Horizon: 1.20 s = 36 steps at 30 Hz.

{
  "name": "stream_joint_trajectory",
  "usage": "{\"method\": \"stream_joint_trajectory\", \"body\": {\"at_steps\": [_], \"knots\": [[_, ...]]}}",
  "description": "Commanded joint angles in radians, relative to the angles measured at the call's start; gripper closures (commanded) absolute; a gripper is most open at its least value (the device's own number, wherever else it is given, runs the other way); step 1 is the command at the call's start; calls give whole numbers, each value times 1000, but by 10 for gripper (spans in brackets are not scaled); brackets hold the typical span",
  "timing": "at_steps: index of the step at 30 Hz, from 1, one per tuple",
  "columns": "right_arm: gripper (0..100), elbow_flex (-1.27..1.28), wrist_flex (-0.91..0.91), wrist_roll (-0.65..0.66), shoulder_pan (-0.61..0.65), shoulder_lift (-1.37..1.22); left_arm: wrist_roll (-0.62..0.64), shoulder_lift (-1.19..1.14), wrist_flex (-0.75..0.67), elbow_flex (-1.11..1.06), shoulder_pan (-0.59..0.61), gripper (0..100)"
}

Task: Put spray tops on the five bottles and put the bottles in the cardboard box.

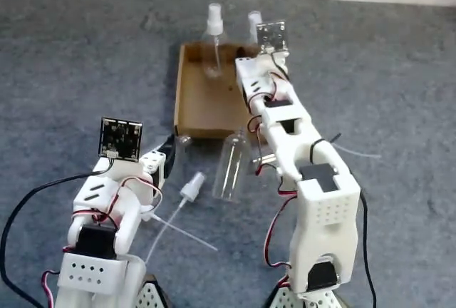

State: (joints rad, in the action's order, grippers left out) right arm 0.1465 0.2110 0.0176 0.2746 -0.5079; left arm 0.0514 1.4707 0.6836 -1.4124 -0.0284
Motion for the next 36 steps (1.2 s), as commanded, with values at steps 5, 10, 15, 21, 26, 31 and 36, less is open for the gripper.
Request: {"method": "stream_joint_trajectory", "body": {"at_steps": [5,10,15,21,26,31,36], "knots": [[756,-70,15,-5,5,25,5,12,-2,4,15,811],[714,-71,15,-9,5,25,5,12,-2,4,15,811],[714,-70,15,-9,5,81,5,12,-2,4,15,811],[714,-74,-96,-9,4,185,5,12,-2,4,15,811],[715,-104,-107,-9,2,243,5,12,-2,4,15,811],[716,-105,-346,-6,-5,409,5,12,-2,4,15,811],[717,-97,-733,-5,-1,634,5,12,0,4,15,811]]}}
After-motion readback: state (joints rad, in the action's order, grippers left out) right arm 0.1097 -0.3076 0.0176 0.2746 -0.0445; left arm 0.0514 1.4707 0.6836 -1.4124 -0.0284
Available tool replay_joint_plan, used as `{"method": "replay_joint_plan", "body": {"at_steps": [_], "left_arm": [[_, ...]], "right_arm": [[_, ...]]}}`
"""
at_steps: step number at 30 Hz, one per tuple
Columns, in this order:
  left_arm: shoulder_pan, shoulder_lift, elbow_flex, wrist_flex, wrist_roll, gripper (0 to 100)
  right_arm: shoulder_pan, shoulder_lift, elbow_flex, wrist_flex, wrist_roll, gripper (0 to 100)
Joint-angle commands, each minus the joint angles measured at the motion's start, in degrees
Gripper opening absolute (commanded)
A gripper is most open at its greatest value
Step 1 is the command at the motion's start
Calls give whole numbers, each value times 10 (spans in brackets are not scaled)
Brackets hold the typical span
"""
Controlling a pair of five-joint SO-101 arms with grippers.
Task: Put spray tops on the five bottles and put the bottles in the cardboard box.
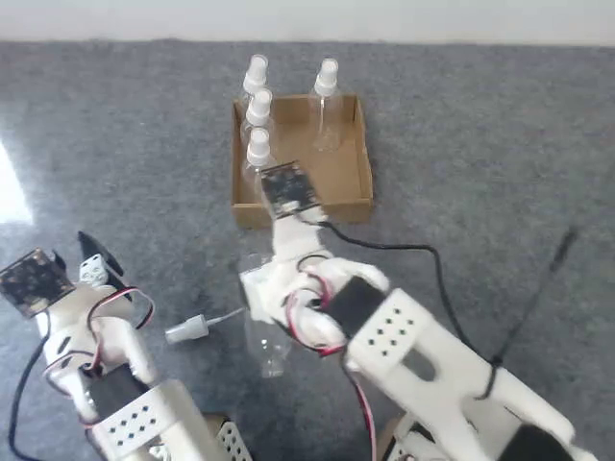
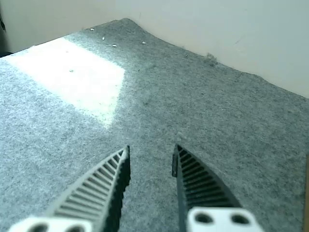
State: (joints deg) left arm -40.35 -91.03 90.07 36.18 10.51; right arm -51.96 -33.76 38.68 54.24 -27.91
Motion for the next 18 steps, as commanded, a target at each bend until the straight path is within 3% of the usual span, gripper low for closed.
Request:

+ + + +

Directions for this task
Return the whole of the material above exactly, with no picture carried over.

Written response
Horizon: 1.20 s = 36 steps at 30 Hz.

{
  "name": "stream_joint_trajectory",
  "usage": "{\"method\": \"stream_joint_trajectory\", \"body\": {\"at_steps\": [_], \"knots\": [[_, ...]]}}",
  "description": "Commanded joint angles in radians, relative to the angles measured at the call's start; gripper closures (commanded) absolute; a gripper is most open at its least value (the device's own number, wherever else it is given, runs the other way); step 1 is the command at the call's start; calls give whole numbers, each value times 1000, but by 10 for gripper (spans in brackets are not scaled); brackets hold the typical span",
  "timing": "at_steps: index of the step at 30 Hz, from 1, one per tuple",
  "columns": "right_arm: gripper (0..100), elbow_flex (-1.27..1.28), wrist_flex (-0.91..0.91), wrist_roll (-0.65..0.66), shoulder_pan (-0.61..0.65), shoulder_lift (-1.37..1.22); left_arm: wrist_roll (-0.62..0.64), shoulder_lift (-1.19..1.14), wrist_flex (-0.75..0.67), elbow_flex (-1.11..1.06), shoulder_pan (-0.59..0.61), gripper (0..100)"
}

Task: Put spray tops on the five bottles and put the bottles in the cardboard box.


State: (joints rad, in the action's order, grippers left out) right arm 0.1465 0.2110 0.0176 0.2746 -0.5079; left arm 0.0514 1.4707 0.6836 -1.4124 -0.0284
Motion for the next 36 steps (1.2 s), as commanded, with values at steps 5, 10, 15, 21, 26, 31 and 36, less is open for the gripper.
Request: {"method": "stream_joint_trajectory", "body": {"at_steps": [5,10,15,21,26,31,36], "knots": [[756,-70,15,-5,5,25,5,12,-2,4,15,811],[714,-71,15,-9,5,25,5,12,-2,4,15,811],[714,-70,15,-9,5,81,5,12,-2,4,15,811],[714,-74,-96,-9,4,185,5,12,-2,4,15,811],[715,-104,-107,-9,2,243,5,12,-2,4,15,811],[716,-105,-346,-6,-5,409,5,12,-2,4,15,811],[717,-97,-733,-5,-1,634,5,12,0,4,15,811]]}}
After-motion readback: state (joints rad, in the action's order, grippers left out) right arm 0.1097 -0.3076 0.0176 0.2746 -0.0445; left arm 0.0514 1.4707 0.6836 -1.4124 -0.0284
Available tool replay_joint_plan, used as `{"method": "replay_joint_plan", "body": {"at_steps": [_], "left_arm": [[_, ...]], "right_arm": [[_, ...]]}}`
"""
at_steps: step number at 30 Hz, one per tuple
Columns, in this order:
  left_arm: shoulder_pan, shoulder_lift, elbow_flex, wrist_flex, wrist_roll, gripper (0 to 100)
  right_arm: shoulder_pan, shoulder_lift, elbow_flex, wrist_flex, wrist_roll, gripper (0 to 100)
Joint-angle commands, each minus the joint angles measured at the motion's start, in degrees
Gripper opening absolute (commanded)
A gripper is most open at its greatest value
Step 1 is the command at the motion's start
Calls give whole numbers, each value times 10 (spans in brackets are not scaled)
Brackets hold the typical span
"""
Controlling a pair of five-joint SO-101 arms with grippers.
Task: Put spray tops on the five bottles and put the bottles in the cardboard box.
State: (joints deg) left arm -40.35 -91.03 90.07 36.18 10.51; right arm -51.96 -33.76 38.68 54.24 -27.91
Motion for the next 18 steps, as commanded, a target at each bend until the straight path is within 3% of the usual span, gripper low for closed.
Request:

Output is finished, and nothing else is required.